Task to carry out:
What you give back should match the entries below character for character.

(Excerpts from a dataset)

►

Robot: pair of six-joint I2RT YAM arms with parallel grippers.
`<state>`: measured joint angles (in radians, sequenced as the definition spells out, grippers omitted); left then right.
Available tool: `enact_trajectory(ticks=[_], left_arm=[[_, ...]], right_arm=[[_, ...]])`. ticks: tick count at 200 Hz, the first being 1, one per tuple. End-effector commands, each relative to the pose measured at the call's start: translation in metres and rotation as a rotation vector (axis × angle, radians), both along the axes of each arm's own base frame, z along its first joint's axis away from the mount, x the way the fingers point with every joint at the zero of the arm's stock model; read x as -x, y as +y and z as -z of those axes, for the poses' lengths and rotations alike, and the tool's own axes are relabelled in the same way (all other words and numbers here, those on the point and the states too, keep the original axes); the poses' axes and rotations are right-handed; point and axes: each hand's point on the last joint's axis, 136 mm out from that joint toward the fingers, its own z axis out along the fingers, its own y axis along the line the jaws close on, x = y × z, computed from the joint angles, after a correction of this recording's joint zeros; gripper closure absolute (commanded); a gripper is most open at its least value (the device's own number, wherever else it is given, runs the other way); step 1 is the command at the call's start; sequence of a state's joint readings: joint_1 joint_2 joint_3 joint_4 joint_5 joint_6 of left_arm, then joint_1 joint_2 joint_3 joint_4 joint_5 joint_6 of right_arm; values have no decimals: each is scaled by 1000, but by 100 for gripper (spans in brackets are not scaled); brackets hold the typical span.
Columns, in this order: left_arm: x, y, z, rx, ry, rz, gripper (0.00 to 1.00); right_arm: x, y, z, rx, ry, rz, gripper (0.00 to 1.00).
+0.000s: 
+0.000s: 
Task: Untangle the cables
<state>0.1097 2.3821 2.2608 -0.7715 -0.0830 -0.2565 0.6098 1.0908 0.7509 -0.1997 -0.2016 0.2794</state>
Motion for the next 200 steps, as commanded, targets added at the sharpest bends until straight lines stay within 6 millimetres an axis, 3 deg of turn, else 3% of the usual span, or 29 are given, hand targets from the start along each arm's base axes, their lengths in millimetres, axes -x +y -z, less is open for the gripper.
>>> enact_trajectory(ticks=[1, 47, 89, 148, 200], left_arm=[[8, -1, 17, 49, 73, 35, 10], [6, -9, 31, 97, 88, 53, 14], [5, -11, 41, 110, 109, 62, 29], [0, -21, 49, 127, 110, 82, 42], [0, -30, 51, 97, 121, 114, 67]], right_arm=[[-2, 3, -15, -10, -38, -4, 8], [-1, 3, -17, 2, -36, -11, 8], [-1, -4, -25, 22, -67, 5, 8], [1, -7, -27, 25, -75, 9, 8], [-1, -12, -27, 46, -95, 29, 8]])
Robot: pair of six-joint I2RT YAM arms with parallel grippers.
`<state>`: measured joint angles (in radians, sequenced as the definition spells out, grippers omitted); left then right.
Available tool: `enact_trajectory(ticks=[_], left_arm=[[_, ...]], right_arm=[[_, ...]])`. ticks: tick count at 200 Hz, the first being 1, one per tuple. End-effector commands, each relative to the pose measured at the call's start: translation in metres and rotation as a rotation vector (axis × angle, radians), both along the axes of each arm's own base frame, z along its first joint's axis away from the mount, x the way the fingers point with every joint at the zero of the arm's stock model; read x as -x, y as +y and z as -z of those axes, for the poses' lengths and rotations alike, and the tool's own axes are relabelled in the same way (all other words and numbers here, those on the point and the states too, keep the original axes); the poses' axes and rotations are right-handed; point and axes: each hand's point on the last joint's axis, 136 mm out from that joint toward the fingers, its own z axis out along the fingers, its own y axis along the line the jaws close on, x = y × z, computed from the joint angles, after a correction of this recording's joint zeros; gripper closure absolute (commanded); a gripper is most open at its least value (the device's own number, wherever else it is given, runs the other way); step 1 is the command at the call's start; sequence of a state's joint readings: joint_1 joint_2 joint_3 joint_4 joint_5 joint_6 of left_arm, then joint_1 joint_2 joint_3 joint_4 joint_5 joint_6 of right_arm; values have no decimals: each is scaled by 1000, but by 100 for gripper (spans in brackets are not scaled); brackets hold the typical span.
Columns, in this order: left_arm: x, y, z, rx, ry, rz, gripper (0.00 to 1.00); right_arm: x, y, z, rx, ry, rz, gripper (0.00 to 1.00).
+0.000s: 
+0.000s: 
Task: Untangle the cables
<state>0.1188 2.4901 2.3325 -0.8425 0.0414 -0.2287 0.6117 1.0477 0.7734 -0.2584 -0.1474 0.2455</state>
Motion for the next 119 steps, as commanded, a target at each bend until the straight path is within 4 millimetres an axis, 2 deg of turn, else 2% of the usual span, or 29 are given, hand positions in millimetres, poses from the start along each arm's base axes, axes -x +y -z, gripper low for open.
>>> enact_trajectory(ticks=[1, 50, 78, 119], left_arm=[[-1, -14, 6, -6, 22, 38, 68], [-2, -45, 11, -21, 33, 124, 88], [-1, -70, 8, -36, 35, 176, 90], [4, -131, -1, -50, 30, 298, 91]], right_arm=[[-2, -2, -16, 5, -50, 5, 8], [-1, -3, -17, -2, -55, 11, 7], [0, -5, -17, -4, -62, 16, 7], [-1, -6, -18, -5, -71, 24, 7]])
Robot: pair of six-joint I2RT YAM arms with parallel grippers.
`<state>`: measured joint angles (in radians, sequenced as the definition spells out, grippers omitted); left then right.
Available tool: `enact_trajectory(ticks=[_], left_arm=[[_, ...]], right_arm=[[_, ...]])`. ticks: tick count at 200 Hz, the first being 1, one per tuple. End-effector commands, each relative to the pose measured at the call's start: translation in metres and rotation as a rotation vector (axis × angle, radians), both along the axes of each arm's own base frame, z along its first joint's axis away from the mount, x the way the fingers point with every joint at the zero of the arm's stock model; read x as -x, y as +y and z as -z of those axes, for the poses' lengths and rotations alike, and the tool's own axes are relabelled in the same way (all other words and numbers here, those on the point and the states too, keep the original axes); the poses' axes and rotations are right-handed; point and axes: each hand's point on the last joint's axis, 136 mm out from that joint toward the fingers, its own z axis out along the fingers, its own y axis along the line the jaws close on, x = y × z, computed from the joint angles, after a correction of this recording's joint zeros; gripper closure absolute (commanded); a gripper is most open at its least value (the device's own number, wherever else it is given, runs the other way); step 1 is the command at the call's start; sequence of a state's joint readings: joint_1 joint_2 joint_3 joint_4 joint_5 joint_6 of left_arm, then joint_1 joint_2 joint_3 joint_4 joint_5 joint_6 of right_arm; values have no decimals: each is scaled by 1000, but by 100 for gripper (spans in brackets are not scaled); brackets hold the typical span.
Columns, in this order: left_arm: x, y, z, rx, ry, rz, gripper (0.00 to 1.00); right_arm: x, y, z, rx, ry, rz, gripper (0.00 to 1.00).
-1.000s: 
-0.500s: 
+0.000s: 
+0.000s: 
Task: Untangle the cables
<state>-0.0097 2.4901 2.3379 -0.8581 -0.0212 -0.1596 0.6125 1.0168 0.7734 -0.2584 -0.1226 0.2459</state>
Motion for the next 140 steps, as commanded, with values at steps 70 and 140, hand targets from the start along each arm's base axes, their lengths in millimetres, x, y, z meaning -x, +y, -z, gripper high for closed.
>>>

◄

Solution below:
Robot: pair of six-joint I2RT YAM arms with parallel grippers.
`<state>`: measured joint angles (in radians, sequenced as the definition spells out, grippers omitted); left then right.
Available tool: `enact_trajectory(ticks=[_], left_arm=[[_, ...]], right_arm=[[_, ...]])`. ticks: tick count at 200 Hz, the first being 1, one per tuple. End-effector commands, each relative to the pose measured at the call's start: translation in metres and rotation as a rotation vector (axis × angle, radians), both along the axes of each arm's own base frame, z along its first joint's axis away from the mount, x the way the fingers point with every joint at the zero of the arm's stock model; read x as -x, y as +y and z as -z of those axes, for the poses' lengths and rotations alike, and the tool's own axes are relabelled in the same way (all other words and numbers here, those on the point and the states too, keep the original axes); the poses' axes and rotations are right-handed; point and axes: each hand's point on the last joint's axis, 136 mm out from that joint toward the fingers, its own z axis out along the fingers, its own y axis along the line the jaws close on, x = y × z, computed from the joint angles, after a correction of this recording's joint zeros; gripper closure absolute (commanded); a gripper is most open at its least value (the device's own number, wherever else it is given, runs the other way); step 1 is the command at the call's start; sequence of a state's joint readings: joint_1 joint_2 joint_3 joint_4 joint_5 joint_6 of left_arm, then joint_1 joint_2 joint_3 joint_4 joint_5 joint_6 of right_arm; values have no decimals: each is scaled by 1000, but by 100 for gripper (spans in brackets are not scaled); brackets hold the typical span.
Columns, in this order: left_arm: x, y, z, rx, ry, rz, gripper (0.00 to 1.00); right_arm: x, y, z, rx, ry, rz, gripper (0.00 to 1.00).
+0.000s: 
+0.000s: 
Task: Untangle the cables
<state>0.1097 2.3821 2.2608 -0.7715 -0.0830 -0.2565 0.6098 1.0908 0.7509 -0.1997 -0.2016 0.2794</state>
Motion for the next 200 steps, as commanded, targets added at the sharpest bends until straight lines stay within 6 millimetres an axis, 3 deg of turn, else 3% of the usual span, or 29 are given, hand targets from the start along each arm's base axes, their lengths in millimetres, axes -x +y -z, less is open for the gripper.
>>> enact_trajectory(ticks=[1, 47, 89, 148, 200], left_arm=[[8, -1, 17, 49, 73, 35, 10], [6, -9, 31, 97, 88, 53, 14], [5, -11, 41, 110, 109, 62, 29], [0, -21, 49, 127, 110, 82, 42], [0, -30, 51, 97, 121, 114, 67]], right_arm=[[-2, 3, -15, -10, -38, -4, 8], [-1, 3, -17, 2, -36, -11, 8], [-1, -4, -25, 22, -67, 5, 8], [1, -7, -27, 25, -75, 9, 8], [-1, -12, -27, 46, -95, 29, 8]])
Robot: pair of six-joint I2RT YAM arms with parallel grippers.
`<state>`: measured joint angles (in radians, sequenced as the definition spells out, grippers omitted); left then right.
Available tool: `enact_trajectory(ticks=[_], left_arm=[[_, ...]], right_arm=[[_, ...]])`. ticks: tick count at 200 Hz, the first being 1, one per tuple. End-effector commands, each relative to the pose measured at the call's start: translation in metres and rotation as a rotation vector (axis × angle, radians), both along the axes of each arm's own base frame, z along its first joint's axis away from the mount, x the way the fingers point with every joint at the zero of the arm's stock model; read x as -x, y as +y and z as -z of those axes, for the poses' lengths and rotations alike, and the tool's own axes are relabelled in the same way (all other words and numbers here, those on the point and the states too, keep the original axes); the poses' axes and rotations are right-handed; point and axes: each hand's point on the last joint's axis, 136 mm out from that joint toward the fingers, its own z axis out along the fingers, its own y axis along the line the jaws close on, x = y × z, computed from the joint angles, after a correction of this recording's joint zeros; gripper closure absolute (commanded); a gripper is most open at its least value (the device's own number, wherever else it is given, runs the other way); step 1 is the command at the call's start; sequence of a state's joint readings: joint_1 joint_2 joint_3 joint_4 joint_5 joint_6 of left_arm, then joint_1 joint_2 joint_3 joint_4 joint_5 joint_6 of right_arm; values have no decimals: each is scaled by 1000, but by 100 for gripper (spans in brackets are not scaled); brackets hold the typical span.
Columns, in this order: left_arm: x, y, z, rx, ry, rz, gripper (0.00 to 1.00); right_arm: x, y, z, rx, ry, rz, gripper (0.00 to 1.00).
+0.000s: 
+0.000s: 
Task: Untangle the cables
<state>0.1188 2.4901 2.3325 -0.8425 0.0414 -0.2287 0.6117 1.0477 0.7734 -0.2584 -0.1474 0.2455</state>
Motion for the next 119 steps, as commanded, a target at each bend until the straight path is within 4 millimetres an axis, 2 deg of turn, else 2% of the usual span, or 29 are given, hand positions in millimetres, poses from the start along each arm's base axes, axes -x +y -z, gripper low for open.
>>> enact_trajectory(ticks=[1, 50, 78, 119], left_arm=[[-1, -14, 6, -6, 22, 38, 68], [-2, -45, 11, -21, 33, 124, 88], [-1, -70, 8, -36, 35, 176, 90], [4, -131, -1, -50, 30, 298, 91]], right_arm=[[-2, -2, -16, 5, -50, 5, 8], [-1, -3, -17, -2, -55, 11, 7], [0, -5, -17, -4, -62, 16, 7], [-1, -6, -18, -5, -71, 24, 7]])
Robot: pair of six-joint I2RT YAM arms with parallel grippers.
`<state>`: measured joint angles (in radians, sequenced as the definition spells out, grippers omitted); left then right.
Available tool: `enact_trajectory(ticks=[_], left_arm=[[_, ...]], right_arm=[[_, ...]])`. ticks: tick count at 200 Hz, the first being 1, one per tuple. End-effector commands, each relative to the pose measured at the call's start: translation in metres and rotation as a rotation vector (axis × angle, radians), both along the axes of each arm's own base frame, z along its first joint's axis away from the mount, x the way the fingers point with every joint at the zero of the arm's stock model; read x as -x, y as +y and z as -z of those axes, for the poses' lengths and rotations alike, and the tool's own axes are relabelled in the same way (all other words and numbers here, those on the point and the states too, keep the original axes); the poses' axes and rotations are right-handed; point and axes: each hand's point on the last joint's axis, 136 mm out from that joint toward the fingers, its own z axis out along the fingers, its own y axis along the line the jaws close on, x = y × z, computed from the joint angles, after a correction of this recording's joint zeros; gripper closure absolute (commanded); a gripper is most open at its least value (the device's own number, wherever else it is given, runs the other way); step 1 is the command at the call's start; sequence of a state's joint readings: joint_1 joint_2 joint_3 joint_4 joint_5 joint_6 of left_arm, then joint_1 joint_2 joint_3 joint_4 joint_5 joint_6 of right_arm; values have no decimals: each is scaled by 1000, but by 100 for gripper (spans in brackets are not scaled); brackets hold the typical span.
Columns, in this order: left_arm: x, y, z, rx, ry, rz, gripper (0.00 to 1.00); right_arm: x, y, z, rx, ry, rz, gripper (0.00 to 1.00).
-1.000s: 
-0.500s: 
+0.000s: 
+0.000s: 
Task: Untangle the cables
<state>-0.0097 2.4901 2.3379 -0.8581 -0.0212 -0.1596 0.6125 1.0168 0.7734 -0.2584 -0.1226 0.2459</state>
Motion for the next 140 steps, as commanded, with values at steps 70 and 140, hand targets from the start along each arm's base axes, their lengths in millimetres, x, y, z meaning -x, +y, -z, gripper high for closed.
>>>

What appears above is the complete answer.